→ **EXERCISE DATA**:
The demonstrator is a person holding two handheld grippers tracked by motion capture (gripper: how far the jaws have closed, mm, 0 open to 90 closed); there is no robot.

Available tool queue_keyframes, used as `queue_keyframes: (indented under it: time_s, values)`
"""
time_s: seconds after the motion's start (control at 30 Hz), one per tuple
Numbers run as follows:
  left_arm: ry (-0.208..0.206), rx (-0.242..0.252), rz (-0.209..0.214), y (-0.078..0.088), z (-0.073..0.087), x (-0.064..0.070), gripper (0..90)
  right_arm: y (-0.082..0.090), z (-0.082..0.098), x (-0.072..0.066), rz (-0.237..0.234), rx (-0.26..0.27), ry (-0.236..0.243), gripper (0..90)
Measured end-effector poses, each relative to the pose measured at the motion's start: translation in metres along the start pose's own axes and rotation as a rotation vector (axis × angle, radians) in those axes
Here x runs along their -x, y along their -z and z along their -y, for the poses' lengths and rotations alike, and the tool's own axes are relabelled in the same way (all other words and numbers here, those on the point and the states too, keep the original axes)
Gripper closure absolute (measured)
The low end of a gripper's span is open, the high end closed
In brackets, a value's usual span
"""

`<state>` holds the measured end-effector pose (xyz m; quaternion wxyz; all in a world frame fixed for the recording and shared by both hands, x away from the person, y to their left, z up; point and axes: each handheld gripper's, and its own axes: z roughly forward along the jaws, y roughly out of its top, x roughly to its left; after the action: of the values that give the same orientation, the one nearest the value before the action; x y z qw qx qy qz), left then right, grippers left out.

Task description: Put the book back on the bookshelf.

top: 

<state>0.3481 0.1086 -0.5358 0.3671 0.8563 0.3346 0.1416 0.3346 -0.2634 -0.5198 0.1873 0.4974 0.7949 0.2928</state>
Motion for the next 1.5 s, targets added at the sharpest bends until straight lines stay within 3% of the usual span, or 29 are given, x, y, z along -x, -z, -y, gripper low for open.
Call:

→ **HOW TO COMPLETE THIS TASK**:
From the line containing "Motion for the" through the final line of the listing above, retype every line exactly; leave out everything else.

→ **SOLUTION TO THIS EXERCISE**:
Motion for the next 1.5 s, targets added at the sharpest bends until straight lines stay within 3% of the usual span, or 29 are given, x, y, z along -x, -z, -y, gripper low for open.
Call:

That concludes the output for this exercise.